Appoint Anglo-Indian teachers in government schools: AICA to Jagan

Anglo-Indian Community is one of the smallest minority communities in Andhra Pradesh. Around 1.2 lakh Anglo Indians live in Vizag, Vijayawada, Rajahmundry, Kakinada, Guntur, Guntakal and Birtagunta.

By Newsmeter Network  Published on  3 Aug 2022 3:24 AM GMT
Appoint Anglo-Indian teachers in government schools: AICA to Jagan

Vijayawada: Anglo-Indian Community Association (AICA) has urged the Andhra Pradesh government to appoint their community members as teachers in government schools and provide jobs to unemployed youth.

Anglo-Indian Community is one of the smallest minority communities in Andhra Pradesh. Around 1.2 lakh Anglo Indians live in Vizag, Vijayawada, Rajahmundry, Kakinada, Guntur, Guntakal and Birtagunta. They have been well regarded for their contributions to education, music, sports, and medicine.

Secretary of AICA, Andhra Pradesh, June Gallyot said they have written a letter to the chief minister requesting him to consider their demands.

"The union government has abolished reserved seats for Anglo-Indians in the Parliament and state legislature.

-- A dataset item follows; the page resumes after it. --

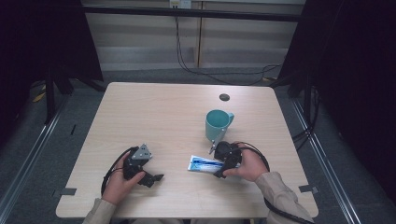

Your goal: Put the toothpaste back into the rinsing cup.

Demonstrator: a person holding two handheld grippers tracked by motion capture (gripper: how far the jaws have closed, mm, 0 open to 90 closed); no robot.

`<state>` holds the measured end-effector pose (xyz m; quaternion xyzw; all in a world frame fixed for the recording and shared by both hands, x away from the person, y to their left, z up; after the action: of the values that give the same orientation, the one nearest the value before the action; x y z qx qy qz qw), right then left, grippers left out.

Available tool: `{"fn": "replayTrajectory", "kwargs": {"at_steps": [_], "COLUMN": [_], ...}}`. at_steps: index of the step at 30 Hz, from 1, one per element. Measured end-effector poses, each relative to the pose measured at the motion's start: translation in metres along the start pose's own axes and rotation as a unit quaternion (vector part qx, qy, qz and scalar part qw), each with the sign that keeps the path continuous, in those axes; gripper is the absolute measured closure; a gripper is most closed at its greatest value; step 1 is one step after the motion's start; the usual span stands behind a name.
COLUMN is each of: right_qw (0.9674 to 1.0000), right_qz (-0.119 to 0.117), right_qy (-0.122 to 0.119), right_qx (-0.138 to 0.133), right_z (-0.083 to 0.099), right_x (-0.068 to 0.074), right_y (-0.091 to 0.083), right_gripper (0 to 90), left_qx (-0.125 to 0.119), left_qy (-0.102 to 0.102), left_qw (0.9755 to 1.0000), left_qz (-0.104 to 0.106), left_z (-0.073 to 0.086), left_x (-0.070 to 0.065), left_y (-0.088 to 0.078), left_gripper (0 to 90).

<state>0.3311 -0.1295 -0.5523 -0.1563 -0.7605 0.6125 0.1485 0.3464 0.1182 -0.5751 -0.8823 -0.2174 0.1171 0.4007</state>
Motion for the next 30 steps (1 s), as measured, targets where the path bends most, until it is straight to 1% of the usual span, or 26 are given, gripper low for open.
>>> {"fn": "replayTrajectory", "kwargs": {"at_steps": [5, 6, 8, 9, 14, 16, 17, 18, 19, 20, 21, 22, 23, 25, 26, 28, 29, 30], "right_qw": [0.9998, 0.9997, 0.9995, 0.9993, 0.9990, 0.9989, 0.9989, 0.9989, 0.9986, 0.9984, 0.9984, 0.9977, 0.9972, 0.9963, 0.9964, 0.9965, 0.9977, 0.9982], "right_qz": [-0.001, 0.001, 0.001, 0.001, -0.001, -0.002, -0.001, -0.001, 0.002, -0.001, -0.001, 0.001, 0.006, 0.009, 0.007, 0.006, -0.001, -0.003], "right_qy": [-0.003, -0.009, -0.014, -0.020, -0.019, -0.023, -0.021, -0.021, -0.029, -0.030, -0.025, -0.024, -0.029, -0.025, -0.024, -0.028, -0.019, -0.015], "right_qx": [0.018, 0.022, 0.030, 0.032, 0.040, 0.040, 0.043, 0.043, 0.044, 0.047, 0.052, 0.063, 0.068, 0.081, 0.081, 0.078, 0.066, 0.058], "right_z": [-0.003, -0.003, -0.004, -0.005, -0.007, -0.007, -0.008, -0.008, -0.008, -0.008, -0.008, -0.008, -0.008, -0.009, -0.010, -0.010, -0.008, -0.008], "right_x": [0.002, 0.001, 0.003, 0.003, 0.003, 0.003, 0.002, 0.002, 0.002, 0.002, 0.003, 0.005, 0.005, 0.005, 0.005, 0.005, 0.004, 0.004], "right_y": [0.005, 0.006, 0.007, 0.008, 0.009, 0.009, 0.009, 0.009, 0.008, 0.008, 0.008, 0.006, 0.006, 0.002, 0.001, 0.000, -0.001, -0.002], "right_gripper": [34.3, 35.2, 37.8, 37.9, 38.3, 38.5, 42.6, 42.6, 47.0, 48.2, 49.9, 56.8, 60.2, 70.5, 72.6, 73.4, 74.5, 74.7], "left_qx": [0.000, 0.000, 0.000, 0.000, 0.000, 0.000, 0.001, 0.001, 0.000, 0.000, 0.000, 0.000, 0.000, 0.000, 0.000, 0.000, 0.000, 0.000], "left_qy": [0.000, 0.000, 0.000, 0.000, 0.000, 0.000, 0.000, 0.000, 0.000, 0.000, 0.000, 0.000, 0.000, 0.000, 0.000, 0.000, 0.000, 0.000], "left_qw": [1.0000, 1.0000, 1.0000, 1.0000, 1.0000, 1.0000, 1.0000, 1.0000, 1.0000, 1.0000, 1.0000, 1.0000, 1.0000, 1.0000, 1.0000, 1.0000, 1.0000, 1.0000], "left_qz": [0.000, 0.000, 0.000, 0.000, 0.000, 0.000, 0.000, 0.000, 0.000, 0.000, 0.000, 0.000, 0.000, 0.000, 0.000, 0.000, 0.000, 0.000], "left_z": [0.000, 0.000, 0.000, 0.000, 0.000, 0.000, 0.000, 0.000, 0.000, 0.000, 0.000, 0.000, 0.000, 0.000, 0.000, 0.000, 0.000, 0.000], "left_x": [0.000, 0.000, 0.000, 0.000, 0.000, 0.000, 0.000, 0.000, 0.000, 0.000, 0.000, 0.000, 0.000, 0.000, 0.000, 0.000, 0.000, 0.000], "left_y": [0.000, 0.000, 0.000, 0.000, 0.000, 0.000, 0.000, 0.000, 0.000, 0.000, 0.000, 0.000, 0.000, 0.000, 0.000, 0.000, 0.000, 0.000], "left_gripper": [0.0, 0.0, 0.0, 0.0, 0.0, 0.0, 0.0, 0.0, 0.0, 0.0, 0.0, 0.0, 0.0, 0.0, 0.0, 0.0, 0.0, 0.0]}}
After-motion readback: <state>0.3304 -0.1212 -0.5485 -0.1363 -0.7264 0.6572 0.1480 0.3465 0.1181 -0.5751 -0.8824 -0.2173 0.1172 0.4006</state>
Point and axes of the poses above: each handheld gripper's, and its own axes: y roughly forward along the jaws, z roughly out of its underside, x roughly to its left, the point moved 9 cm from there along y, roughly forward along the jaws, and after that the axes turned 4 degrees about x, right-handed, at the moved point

We are requesting the AP government to consider nominating our members to Christian Minority Finance Corporation or any other corporations and commissions. We urge the government to consider Joseph Howell from Vizag and Maryann Josephine Dsouza from Vijayawada for any nominated posts,", June Gallyot added.




AICA has also asked the government to appoint Anglo-Indian teachers in government schools, skill development, and spoken English centers. Besides, they have sought jobs for unemployed youth.

"The government is focusing on making English medium compulsory in schools. The service of Anglo-Indian teachers can be utilized," she added.

President-in-Chief Leonard Harper and Treasurer Dominic Powell requested establishing community halls for in Vizag, Vijayawada, and Guntakal.

"Due to lack of job opportunities and poor financial conditions, few of our community members migrated to other countries for livelihood. Those who stayed back did not get jobs or proper assistance from the government. We are expecting a positive response from the government," they added.